#### Task description:
Give the data again exactly, without images.

[[ Supplied information open ]]

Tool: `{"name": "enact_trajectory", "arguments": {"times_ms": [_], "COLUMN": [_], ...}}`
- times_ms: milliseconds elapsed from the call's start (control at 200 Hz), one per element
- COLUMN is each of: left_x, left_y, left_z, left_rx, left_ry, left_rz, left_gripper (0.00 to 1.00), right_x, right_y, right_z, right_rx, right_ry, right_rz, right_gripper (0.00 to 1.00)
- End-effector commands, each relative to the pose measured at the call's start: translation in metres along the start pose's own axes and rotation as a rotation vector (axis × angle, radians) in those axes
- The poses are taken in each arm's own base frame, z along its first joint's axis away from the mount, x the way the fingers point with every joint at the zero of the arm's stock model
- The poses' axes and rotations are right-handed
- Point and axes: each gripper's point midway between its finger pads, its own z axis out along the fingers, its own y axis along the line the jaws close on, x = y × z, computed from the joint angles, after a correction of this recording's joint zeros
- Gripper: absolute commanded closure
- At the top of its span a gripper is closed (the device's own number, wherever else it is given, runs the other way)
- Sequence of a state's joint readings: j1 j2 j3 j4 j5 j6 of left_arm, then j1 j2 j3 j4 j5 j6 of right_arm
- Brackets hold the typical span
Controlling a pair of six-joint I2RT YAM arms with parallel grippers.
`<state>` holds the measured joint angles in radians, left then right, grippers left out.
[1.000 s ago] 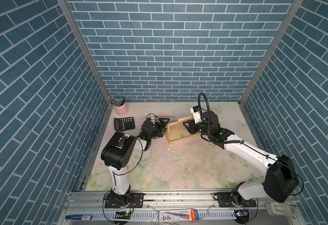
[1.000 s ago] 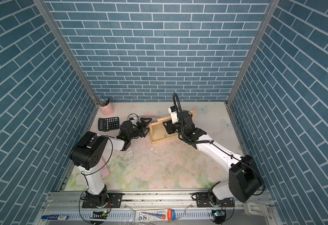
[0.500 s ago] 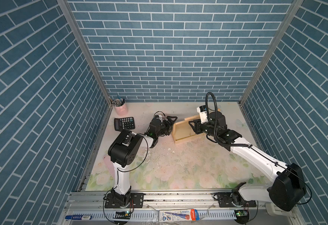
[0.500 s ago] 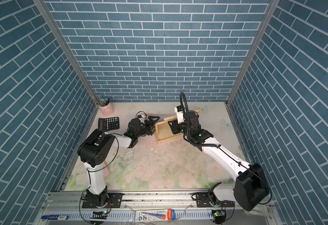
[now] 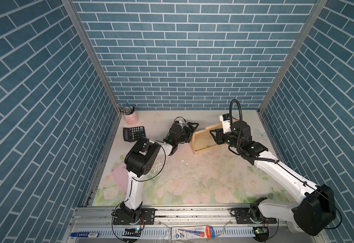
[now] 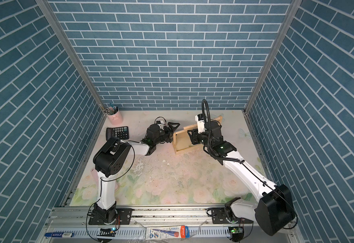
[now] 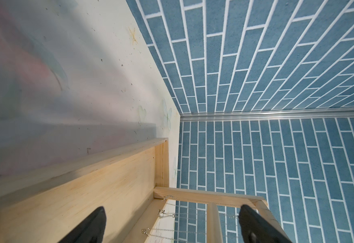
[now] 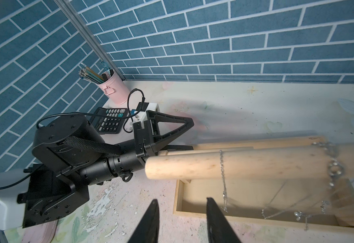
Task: Take the necklace off the jewelry display stand
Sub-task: Move the stand to the center of the board, then take off the necklace from the stand.
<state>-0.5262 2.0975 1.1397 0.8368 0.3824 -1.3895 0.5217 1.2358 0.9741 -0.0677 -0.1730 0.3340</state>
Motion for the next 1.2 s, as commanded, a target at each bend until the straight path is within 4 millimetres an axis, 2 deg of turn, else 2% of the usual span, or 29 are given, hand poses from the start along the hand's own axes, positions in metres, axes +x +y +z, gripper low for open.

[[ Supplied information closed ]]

#### Result for this task:
Tool: `{"name": "enact_trajectory", "arguments": {"times_ms": [_], "COLUMN": [_], ...}}`
- times_ms: milliseconds elapsed from the call's start (control at 200 Hz), one per element
- COLUMN is each of: left_x, left_y, left_z, left_rx, left_ry, left_rz, left_gripper (0.00 to 1.00), right_x, right_y, right_z, right_rx, right_ry, right_rz, right_gripper (0.00 to 1.00)
- End-effector commands, each relative to the pose measured at the call's start: translation in metres along the start pose's own axes and rotation as a rotation vector (axis × angle, radians) in those axes
- The poses are taken in each arm's own base frame, z along its first joint's axis away from the mount, x the way the fingers point with every joint at the zero of the arm's stock model
- The poses' axes and rotations are right-handed
- Point and axes: each gripper's point midway between its finger pads, its own z axis out along the fingers, its own y axis along the line the jaws close on, x = y × z, computed from the joint angles, after a correction of this recording's joint zeros
- Gripper: absolute commanded closure
- At the top of its span a gripper is closed (the device's own number, wherever else it is given, runs the other way)
- Sequence of a state's joint readings: j1 j2 j3 j4 j5 j6 of left_arm, then j1 j2 j3 j4 j5 j6 of right_arm
- Brackets hold the typical span
Controlling a pair of six-joint I2RT YAM arms with parallel grippers.
`<state>` holds the measured joint angles in radians, left then right, grippers left out.
[1.000 s ago] 
[1.000 s ago] 
[0.500 s ago] 
[0.500 s ago] 
[now] 
[now] 
[now] 
[now] 
Task: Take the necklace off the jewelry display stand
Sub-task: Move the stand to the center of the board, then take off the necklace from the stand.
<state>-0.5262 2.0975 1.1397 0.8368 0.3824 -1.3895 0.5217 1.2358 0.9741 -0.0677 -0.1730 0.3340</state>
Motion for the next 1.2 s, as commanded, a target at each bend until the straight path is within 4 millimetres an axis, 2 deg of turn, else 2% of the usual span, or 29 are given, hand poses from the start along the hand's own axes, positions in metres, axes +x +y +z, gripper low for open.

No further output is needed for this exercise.